Wednesday has come and gone and I still have two drains sticking out of my chest, a little more than 5 inches below my arm pit, held in place by a single stitch and tunneling between my expanders and chest wall. Unpleasant would be a tactful word for them, painful is more accurate. Painful because they hurt of course, but also because they separate me from the things I want to do, like drive, work, sleep on my sides, exercise, ride my horse, visit my horse, drive to visit my horse. I have been confined for 6 weeks now and the surgeon won't pull them out until my daily volume decreases by 20 ccs. I might lose my mind.
I tried teaching myself to knit but have been forced to admit that, while skilled in many other things, I am a hopeless knitter. My yarn balls are now being appreciated by my Fanny, my Blue Heeler puppy. Poor Fanny, she looks at me like I have failed her with my confinement. No more long days in the pastures, eating horse poop, splashing through mud puddles and herding any beast sorry enough to stand still. Like most Blue Heelers she needs lots of activity and sadly has none. She vents by shredding anything she can find and laying half dead roaches at my feet.

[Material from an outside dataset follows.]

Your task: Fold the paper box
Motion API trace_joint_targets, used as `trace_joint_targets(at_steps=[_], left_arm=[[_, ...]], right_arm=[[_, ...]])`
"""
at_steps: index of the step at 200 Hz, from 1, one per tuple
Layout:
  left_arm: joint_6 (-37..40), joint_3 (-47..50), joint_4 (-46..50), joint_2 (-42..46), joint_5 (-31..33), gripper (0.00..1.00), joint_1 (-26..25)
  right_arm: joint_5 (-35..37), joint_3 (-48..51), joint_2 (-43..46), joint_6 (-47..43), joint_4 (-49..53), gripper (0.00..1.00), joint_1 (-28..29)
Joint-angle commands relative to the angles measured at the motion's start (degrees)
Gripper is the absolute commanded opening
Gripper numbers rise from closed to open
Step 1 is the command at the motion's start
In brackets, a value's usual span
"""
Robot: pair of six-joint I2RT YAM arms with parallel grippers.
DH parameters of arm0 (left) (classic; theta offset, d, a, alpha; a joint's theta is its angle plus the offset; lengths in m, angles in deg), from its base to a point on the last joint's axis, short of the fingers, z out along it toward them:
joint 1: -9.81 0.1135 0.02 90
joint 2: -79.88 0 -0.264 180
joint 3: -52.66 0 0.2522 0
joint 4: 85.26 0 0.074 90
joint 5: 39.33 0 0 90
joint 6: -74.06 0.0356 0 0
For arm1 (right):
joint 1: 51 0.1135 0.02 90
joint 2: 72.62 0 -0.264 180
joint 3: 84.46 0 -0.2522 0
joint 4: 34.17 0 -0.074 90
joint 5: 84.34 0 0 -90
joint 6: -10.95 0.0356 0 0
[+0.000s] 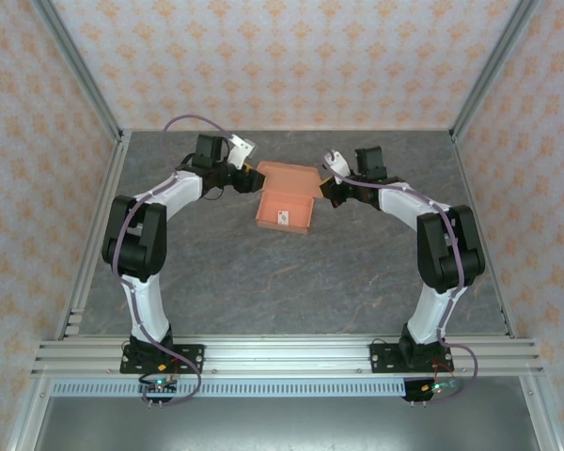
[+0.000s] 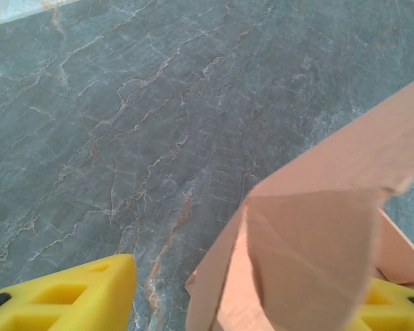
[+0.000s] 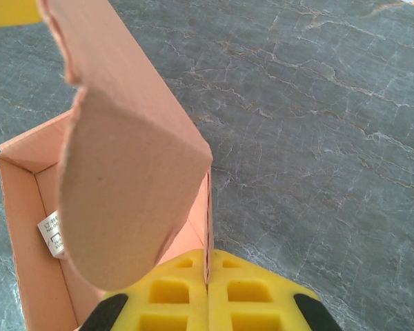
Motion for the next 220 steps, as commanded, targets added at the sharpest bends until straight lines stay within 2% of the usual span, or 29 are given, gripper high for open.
trace_joint_targets(at_steps=[1, 38, 77, 101, 137, 182, 220], left_arm=[[1.73, -2.53, 1.58, -1.41, -1.07, 0.58, 0.33], [1.35, -3.51, 2.26, -1.93, -3.06, 0.52, 0.35], [0.78, -3.75, 2.03, -1.58, -6.11, 0.38, 0.36], [1.01, -3.92, 3.05, -1.40, -6.33, 0.29, 0.39], [0.26, -2.82, 2.35, 0.01, -5.96, 0.23, 0.27], [-1.52, -0.89, 0.70, 2.09, -1.91, 0.12, -0.66], [-7.52, 2.58, -3.94, 5.98, 8.05, 0.03, -3.32]], right_arm=[[0.10, -1.45, 1.53, -1.22, 1.90, 0.01, -0.44], [0.00, -1.49, 1.41, -1.04, 1.92, 0.01, -0.44], [-0.07, -1.76, 1.46, -0.81, 2.25, 0.01, -0.44], [0.09, -1.89, 1.65, -0.43, 2.27, 0.01, -0.44], [0.95, -2.40, 1.58, 0.95, 2.72, 0.01, -0.35], [4.50, -2.80, 1.66, 5.01, 2.26, 0.01, 1.45], [16.12, -3.26, 2.63, 11.44, 2.37, 0.01, 5.62]])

We are all coping the best we can. My aspie daughter told me that I am ruining her summer, which should be spent with friends preferably in a pool and NOT taking care of her mother. She tells it like it is, no guessing necessary with her. My son is lucky enough to spend this month at camp, but was reluctant to slip away while I still need care. My poor husband enters the house holding a dining chair in one hand and a whip in the other, just in case his tiger of a wife decides to leap off her recliner and at his exposed throat.
Undeniably as long as my body keeps draining I will have these drains anchoring me like a boat in a harbor. But a harbor is not where boats are meant to be and I dream of sailing away.